No one is disputing that Musial has more WAR than DiMaggio during his peak and prime; what some of us is arguing is that the stuff that WAR doesn't measure makes DiMaggio bettter.
Posting WAR 5 times doesn't make it a more comprehensive stat.
Look at their careers - just one spectacular season after another, but the player is so noncontroversial that sometimes it's not fully appreciated by everyone.
Pujols was starting to be called El Hombre, which is kind of a cool play on Stan the Man.
But from what I've seen, he has rejected it because he said only Stan is the Man. Respect for elders, and maybe realizing that he's only halfway home yet.
Stan had a career .417 OBP, so it's ok to talk just about AVG, for fun.
His consecutive annual finishes in the NL batting race (space for a missed 1945, he qualifed for all the others)
3rd
1st
2nd
1st
5th
1st
2nd
1st
1st
1st
3rd
4th
3rd
4th
1st
3rd
In that "dreadful" 5th place, he was 2 pts out of 3rd
That's a lot of "Olympic medals"
I'm sorry, what?
BTW, Albert Pujols objects VERY strongly to being called "El Hombre." He thinks it insults Stan, and I imagine he thinks it insults him as well. He should get a chance to develop his own nickname, He's at least THAT good.

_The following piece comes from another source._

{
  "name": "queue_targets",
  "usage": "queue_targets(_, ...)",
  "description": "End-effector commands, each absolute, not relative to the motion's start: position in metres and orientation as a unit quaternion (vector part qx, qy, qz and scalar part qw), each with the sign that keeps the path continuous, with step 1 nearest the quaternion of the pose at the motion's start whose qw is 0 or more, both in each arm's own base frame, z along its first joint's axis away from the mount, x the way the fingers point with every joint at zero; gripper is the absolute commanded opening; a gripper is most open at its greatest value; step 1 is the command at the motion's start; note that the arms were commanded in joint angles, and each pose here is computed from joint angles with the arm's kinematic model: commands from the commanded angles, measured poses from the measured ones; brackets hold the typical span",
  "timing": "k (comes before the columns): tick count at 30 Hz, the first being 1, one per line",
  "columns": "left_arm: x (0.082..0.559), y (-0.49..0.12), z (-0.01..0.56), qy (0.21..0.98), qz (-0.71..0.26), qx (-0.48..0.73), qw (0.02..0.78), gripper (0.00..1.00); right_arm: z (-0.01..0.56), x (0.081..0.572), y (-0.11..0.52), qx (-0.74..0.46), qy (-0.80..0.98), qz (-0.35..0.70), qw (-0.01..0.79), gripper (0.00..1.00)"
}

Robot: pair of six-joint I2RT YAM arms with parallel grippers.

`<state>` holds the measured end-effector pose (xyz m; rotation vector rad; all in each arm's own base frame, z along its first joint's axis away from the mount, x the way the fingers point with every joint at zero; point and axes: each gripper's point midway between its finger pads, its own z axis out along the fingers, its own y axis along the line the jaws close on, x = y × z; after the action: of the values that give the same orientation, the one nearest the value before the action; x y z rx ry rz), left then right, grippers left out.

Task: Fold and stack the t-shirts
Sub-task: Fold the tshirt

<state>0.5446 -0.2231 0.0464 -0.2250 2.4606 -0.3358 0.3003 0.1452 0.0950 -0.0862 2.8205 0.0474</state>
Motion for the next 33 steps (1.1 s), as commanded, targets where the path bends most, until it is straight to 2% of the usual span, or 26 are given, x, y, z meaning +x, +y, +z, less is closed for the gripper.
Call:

One interesting thing about Stan's testimonials to Joe D. and Willie. All three of them have, as their greatest offensive "weakness", a lack of walks for their power. I don't mean that they didn't take any walks, but they take few compared to Mantle and Williams. Since they did have the power to leverage into walks like Ted and Mickey did, you have to count that as a comparative weakness. Of course, if you're comparing them to normal mortals, this doesn't appear to happen. But at their level of play, they actually have a weak spot there. And sure enough. so does Pujols. By comparison to Bonds, or Ted, or Mickey. Not compared to normal hitters. And, in that group of four with Stan, Willie and Joe, Albert does have the least speed, by a considerable amount. On the other hand, he is even more consistent than any of the other three and, I think, dominates his league a bit more. After all, Stan had Willie to compete with, and Joe had Ted. But there's no one really comparable to Albert right now, that I see.
- Brock
Albert's already 32nd all-time in the Gray Ink test -- and IMHO, regular top-five offensive category finishes in a 16-team league is a much more impressive achievement than Stan or Willie or Ted or Joe finishing in the top five in an 8-team league.
Not to mention that the overwhelmingly larger reach of today's talent pool makes Pujols' accomplishments even the more impressive. There was no one remotely on the level of Albert Pujols for Joe or Ted (or Mickey) to compete against in the American League of their day.
My last reference to WAR involved only the offensive measure, so your point (b) doesn't matter. The reason I used WAR is that it does things OPS doesn't: it accounts for playing time and strength of league. Those are, IMO, far more significant for this discussion than the park effect.